▶ _TASK ITEM_
Could you write out each entry exactly as it reads?

Stored dataset items
────────
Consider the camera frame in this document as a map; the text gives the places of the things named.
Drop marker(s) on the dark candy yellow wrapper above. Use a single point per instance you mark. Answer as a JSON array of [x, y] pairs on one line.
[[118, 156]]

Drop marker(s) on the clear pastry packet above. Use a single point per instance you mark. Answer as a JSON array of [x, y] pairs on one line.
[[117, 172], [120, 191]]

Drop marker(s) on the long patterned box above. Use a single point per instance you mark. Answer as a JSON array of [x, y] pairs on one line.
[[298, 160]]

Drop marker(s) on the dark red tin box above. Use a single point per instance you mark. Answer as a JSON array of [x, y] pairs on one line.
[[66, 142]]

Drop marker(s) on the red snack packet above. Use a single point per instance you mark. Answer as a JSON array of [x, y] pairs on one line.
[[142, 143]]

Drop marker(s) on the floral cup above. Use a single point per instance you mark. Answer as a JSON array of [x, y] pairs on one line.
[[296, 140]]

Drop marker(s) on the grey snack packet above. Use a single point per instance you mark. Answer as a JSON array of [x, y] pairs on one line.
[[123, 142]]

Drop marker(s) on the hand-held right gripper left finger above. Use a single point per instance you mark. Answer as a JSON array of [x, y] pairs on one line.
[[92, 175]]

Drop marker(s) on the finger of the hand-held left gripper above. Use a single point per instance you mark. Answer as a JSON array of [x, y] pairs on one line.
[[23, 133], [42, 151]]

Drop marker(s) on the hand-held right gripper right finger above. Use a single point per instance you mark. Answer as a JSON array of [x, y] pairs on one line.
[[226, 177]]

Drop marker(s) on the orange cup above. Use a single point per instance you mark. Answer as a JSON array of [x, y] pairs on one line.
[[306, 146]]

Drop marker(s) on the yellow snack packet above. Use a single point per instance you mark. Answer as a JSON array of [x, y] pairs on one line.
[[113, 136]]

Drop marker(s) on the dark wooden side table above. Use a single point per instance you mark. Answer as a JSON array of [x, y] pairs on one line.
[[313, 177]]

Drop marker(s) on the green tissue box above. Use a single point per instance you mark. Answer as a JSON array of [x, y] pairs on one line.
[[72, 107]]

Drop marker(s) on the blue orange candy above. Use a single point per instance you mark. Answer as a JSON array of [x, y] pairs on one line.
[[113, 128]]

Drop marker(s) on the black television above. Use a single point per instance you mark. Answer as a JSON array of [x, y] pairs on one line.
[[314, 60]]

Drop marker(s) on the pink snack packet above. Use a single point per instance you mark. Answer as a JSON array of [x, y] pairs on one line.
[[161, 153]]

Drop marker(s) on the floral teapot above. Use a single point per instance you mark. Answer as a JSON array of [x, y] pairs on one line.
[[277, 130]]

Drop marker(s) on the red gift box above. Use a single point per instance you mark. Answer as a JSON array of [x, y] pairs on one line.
────────
▶ _ANSWER_
Consider the camera frame in this document as a map; the text gives the places of the things named.
Drop marker(s) on the dark candy yellow wrapper above. Use a single point per instance you mark. Answer as a JSON array of [x, y] pairs on one line.
[[118, 156]]

Drop marker(s) on the clear pastry packet above. Use a single point per instance you mark. Answer as a JSON array of [x, y] pairs on one line.
[[117, 172], [120, 191]]

Drop marker(s) on the long patterned box above. Use a single point per instance you mark. Answer as a JSON array of [x, y] pairs on one line.
[[298, 160]]

Drop marker(s) on the dark red tin box above. Use a single point per instance you mark. Answer as a JSON array of [x, y] pairs on one line.
[[66, 142]]

Drop marker(s) on the red snack packet above. Use a single point per instance you mark. Answer as a JSON array of [x, y] pairs on one line.
[[142, 143]]

Drop marker(s) on the floral cup above. Use a single point per instance you mark. Answer as a JSON array of [x, y] pairs on one line.
[[296, 140]]

Drop marker(s) on the grey snack packet above. Use a single point per instance you mark. Answer as a JSON array of [x, y] pairs on one line.
[[123, 142]]

Drop marker(s) on the hand-held right gripper left finger above. Use a single point per instance you mark. Answer as a JSON array of [x, y] pairs on one line.
[[92, 175]]

Drop marker(s) on the finger of the hand-held left gripper above. Use a single point per instance you mark. Answer as a JSON array of [x, y] pairs on one line.
[[23, 133], [42, 151]]

Drop marker(s) on the hand-held right gripper right finger above. Use a single point per instance you mark. Answer as a JSON array of [x, y] pairs on one line.
[[226, 177]]

Drop marker(s) on the orange cup above. Use a single point per instance you mark. Answer as a JSON array of [x, y] pairs on one line.
[[306, 146]]

Drop marker(s) on the yellow snack packet above. Use a single point per instance you mark. Answer as a JSON array of [x, y] pairs on one line.
[[113, 136]]

Drop marker(s) on the dark wooden side table above. Use a single point per instance you mark. Answer as a JSON array of [x, y] pairs on one line.
[[313, 177]]

Drop marker(s) on the green tissue box above. Use a single point per instance you mark. Answer as a JSON array of [x, y] pairs on one line.
[[72, 107]]

Drop marker(s) on the blue orange candy above. Use a single point per instance you mark. Answer as a JSON array of [x, y] pairs on one line.
[[113, 128]]

Drop marker(s) on the black television above. Use a single point per instance you mark. Answer as a JSON array of [x, y] pairs on one line.
[[314, 60]]

Drop marker(s) on the pink snack packet above. Use a single point per instance you mark. Answer as a JSON array of [x, y] pairs on one line.
[[161, 153]]

Drop marker(s) on the floral teapot above. Use a single point per instance you mark. Answer as a JSON array of [x, y] pairs on one line.
[[277, 130]]

Drop marker(s) on the red gift box above. Use a single point per instance you mark. Answer as a JSON array of [x, y] pairs on one line.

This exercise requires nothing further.